Task goal — No output is needed beyond the number of lines in the listing that contain the word "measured".

Material provided —
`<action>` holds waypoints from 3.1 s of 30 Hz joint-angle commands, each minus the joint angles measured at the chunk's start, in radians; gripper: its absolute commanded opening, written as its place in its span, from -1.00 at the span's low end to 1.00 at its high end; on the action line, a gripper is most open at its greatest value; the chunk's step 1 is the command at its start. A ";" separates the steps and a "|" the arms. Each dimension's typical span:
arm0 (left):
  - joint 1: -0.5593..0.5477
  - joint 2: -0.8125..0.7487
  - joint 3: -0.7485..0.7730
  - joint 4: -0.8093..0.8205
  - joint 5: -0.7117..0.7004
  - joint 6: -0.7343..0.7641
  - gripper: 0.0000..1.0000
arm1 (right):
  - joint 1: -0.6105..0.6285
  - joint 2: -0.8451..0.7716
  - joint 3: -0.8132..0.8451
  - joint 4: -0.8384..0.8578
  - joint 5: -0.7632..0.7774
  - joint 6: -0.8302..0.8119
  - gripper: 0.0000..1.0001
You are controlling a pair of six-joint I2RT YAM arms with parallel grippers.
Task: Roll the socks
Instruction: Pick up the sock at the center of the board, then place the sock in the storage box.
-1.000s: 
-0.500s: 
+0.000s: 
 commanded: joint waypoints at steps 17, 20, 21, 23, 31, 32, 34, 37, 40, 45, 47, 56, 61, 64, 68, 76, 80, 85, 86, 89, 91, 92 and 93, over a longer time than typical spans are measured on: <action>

Your solution — 2